▸ Available data:
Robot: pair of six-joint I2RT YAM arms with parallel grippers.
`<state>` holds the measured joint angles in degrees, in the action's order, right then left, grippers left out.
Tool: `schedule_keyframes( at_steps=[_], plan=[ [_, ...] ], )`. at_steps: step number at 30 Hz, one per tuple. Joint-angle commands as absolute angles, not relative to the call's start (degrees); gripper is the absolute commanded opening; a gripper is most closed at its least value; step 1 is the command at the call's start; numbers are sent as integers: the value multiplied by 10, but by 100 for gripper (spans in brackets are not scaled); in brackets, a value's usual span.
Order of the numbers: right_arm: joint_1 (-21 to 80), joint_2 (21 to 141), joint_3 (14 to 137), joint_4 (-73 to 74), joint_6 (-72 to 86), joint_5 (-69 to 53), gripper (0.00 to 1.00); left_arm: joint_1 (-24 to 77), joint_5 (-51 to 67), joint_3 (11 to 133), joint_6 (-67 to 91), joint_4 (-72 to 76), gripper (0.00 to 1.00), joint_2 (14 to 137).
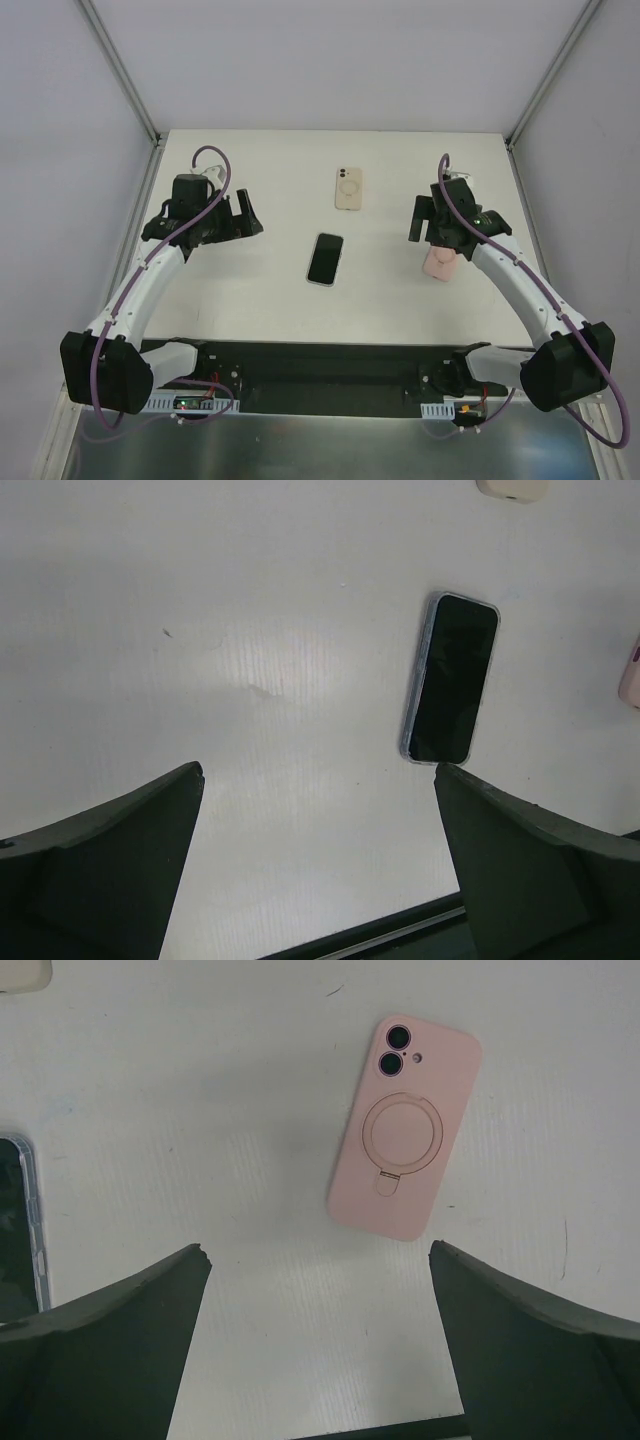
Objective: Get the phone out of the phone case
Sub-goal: Pick up the phone at the center of the board.
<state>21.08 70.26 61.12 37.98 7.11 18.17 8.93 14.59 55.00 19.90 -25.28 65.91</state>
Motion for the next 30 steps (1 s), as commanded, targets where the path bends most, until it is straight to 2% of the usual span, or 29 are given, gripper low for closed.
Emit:
schedule_keyframes(
  at_steps=[1,16,22,30],
  plan=[
    [215,693,621,384,89,204,96,89,163,574,180,-260,99,642],
    [188,680,597,424,133,262,96,93,191,591,185,-290,99,656],
    [83,716,582,407,129,177,96,103,199,583,193,-294,99,657],
    [29,799,567,337,115,55,96,105,201,570,200,-299,99,652]
  ],
)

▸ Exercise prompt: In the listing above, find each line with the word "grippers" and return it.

▸ Solution to the exercise:
Robot: pair of six-joint I2RT YAM arms with parallel grippers.
`<state>` holds the measured joint angles in degrees, in the action's order, right then left, grippers left out.

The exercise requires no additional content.